The day after - when the battery runs out too quickly
The consequences are not long in coming; this work-related reaching for the smartphone has a direct impact on the following day. Should the job require us to control our impulses, resist distractions or overcome inner resistance, then we perceive these demands as far more onerous than on other days. The consequence is that we then feel disproportionately deeply fatigued. "Work-related smartphone use in our leisure time, just like many tasks during working time, requires us to control ourselves and adapt our behaviour to the current situation. Such "self-controlling processes" require energy. Should this be depleted, our performance declines", explains IfADo study author and industrial psychologist Lilian Gombert.

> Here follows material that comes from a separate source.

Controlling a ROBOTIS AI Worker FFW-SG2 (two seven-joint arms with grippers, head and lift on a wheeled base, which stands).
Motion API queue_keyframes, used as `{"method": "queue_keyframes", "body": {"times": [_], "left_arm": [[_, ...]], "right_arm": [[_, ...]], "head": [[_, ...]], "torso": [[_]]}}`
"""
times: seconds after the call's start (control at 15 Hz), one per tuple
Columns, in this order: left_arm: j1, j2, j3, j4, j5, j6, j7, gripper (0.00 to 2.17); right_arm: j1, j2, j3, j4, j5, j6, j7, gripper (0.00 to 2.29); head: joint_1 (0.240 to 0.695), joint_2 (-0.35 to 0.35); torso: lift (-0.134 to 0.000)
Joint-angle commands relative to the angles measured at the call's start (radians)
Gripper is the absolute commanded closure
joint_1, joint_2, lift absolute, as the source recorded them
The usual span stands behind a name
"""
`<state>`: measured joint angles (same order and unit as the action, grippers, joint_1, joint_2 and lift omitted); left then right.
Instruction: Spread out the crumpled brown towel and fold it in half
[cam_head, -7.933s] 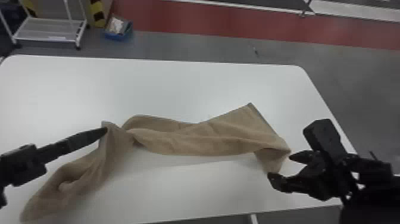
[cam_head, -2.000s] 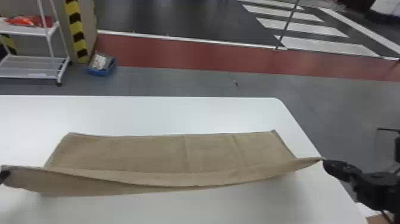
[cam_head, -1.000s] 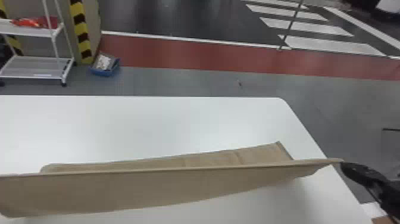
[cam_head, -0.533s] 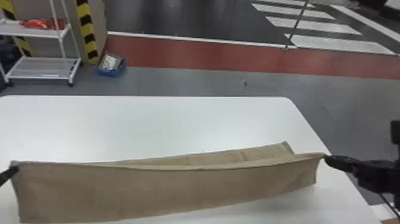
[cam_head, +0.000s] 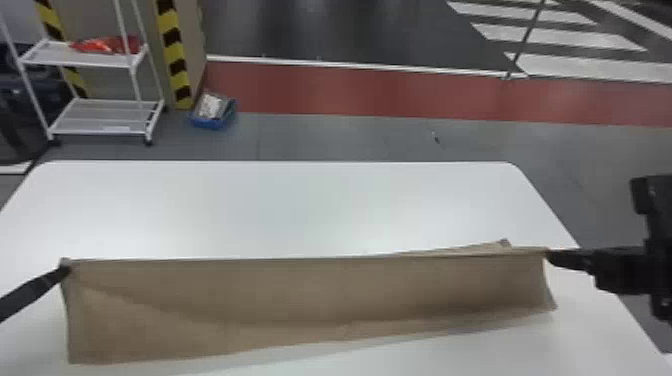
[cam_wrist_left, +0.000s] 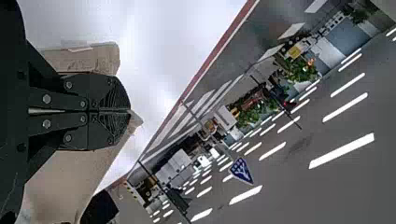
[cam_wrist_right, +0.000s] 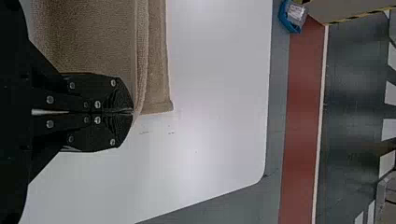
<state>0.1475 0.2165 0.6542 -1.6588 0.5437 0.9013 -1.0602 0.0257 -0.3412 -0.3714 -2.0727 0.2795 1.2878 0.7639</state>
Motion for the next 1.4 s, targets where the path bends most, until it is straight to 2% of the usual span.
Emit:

Sleep well to prevent the consequences of stress
Reaching for your smartphone does not cause problems every time. Test persons, who slept well after continuing to work online, found this had no further affects on their well-being. The reason for this is that the quality of sleep plays an important role in our rest and recovery. If we have slept well, we start the next day with more energy. "In the case of a project deadline, answering emails after office hours cannot always be avoided. Then it is important, however, to ensure good and sufficient sleep", says Gombert. Fixed sleep routines can be a help – going to bed at the same time every day, for example.
On a company level, it is important to have comprehensible rules governing the use of smartphones for professional purposes. Senior executives play a decisive role in this, for they not only communicate guidelines and expectations regarding accessibility after work, but also actively support and comply with them.